Return every line of the data that contains the string "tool".

### DATA PROVIDED
>>>

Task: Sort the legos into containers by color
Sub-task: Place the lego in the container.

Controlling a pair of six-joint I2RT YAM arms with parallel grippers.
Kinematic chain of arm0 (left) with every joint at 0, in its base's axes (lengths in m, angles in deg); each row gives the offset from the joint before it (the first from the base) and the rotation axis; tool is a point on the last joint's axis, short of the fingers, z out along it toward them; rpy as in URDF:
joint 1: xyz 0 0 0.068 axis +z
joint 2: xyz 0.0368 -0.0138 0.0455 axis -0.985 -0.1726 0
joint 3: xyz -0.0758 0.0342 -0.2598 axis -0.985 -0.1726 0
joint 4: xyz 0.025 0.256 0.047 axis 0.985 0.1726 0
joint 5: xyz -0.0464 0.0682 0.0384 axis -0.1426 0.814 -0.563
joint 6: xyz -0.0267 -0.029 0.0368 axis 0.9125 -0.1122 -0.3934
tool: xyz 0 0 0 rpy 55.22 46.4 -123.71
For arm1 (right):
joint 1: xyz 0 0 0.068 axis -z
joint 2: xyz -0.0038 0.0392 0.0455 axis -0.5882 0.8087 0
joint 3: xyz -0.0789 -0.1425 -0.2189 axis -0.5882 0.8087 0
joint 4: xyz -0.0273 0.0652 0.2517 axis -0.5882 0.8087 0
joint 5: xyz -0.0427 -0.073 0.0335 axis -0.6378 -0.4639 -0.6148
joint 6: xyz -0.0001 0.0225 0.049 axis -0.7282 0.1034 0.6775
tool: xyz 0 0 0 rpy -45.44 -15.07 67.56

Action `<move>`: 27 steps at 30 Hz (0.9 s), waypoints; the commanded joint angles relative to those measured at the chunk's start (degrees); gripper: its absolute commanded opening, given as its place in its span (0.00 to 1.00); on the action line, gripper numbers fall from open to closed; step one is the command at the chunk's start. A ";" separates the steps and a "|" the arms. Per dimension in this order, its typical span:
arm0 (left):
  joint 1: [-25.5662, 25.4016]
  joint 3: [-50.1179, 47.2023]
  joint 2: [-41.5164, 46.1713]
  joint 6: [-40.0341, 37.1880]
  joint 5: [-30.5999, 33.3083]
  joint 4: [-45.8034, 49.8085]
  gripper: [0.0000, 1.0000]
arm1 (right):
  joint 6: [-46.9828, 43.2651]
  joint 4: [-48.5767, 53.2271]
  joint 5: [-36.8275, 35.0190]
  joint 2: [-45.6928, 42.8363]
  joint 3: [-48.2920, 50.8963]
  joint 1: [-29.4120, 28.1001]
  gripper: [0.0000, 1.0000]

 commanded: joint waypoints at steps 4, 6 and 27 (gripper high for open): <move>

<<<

### ANSWER FOR THIS EXERCISE
Kinematic chain of arm0 (left) with every joint at 0, in its base's axes (lengths in m, angles in deg); each row gives the offset from the joint before it (the first from the base) and the rotation axis; tool is a point on the last joint's axis, short of the fingers, z out along it toward them; rpy as in URDF:
tool: xyz 0 0 0 rpy 55.22 46.4 -123.71
tool: xyz 0 0 0 rpy -45.44 -15.07 67.56

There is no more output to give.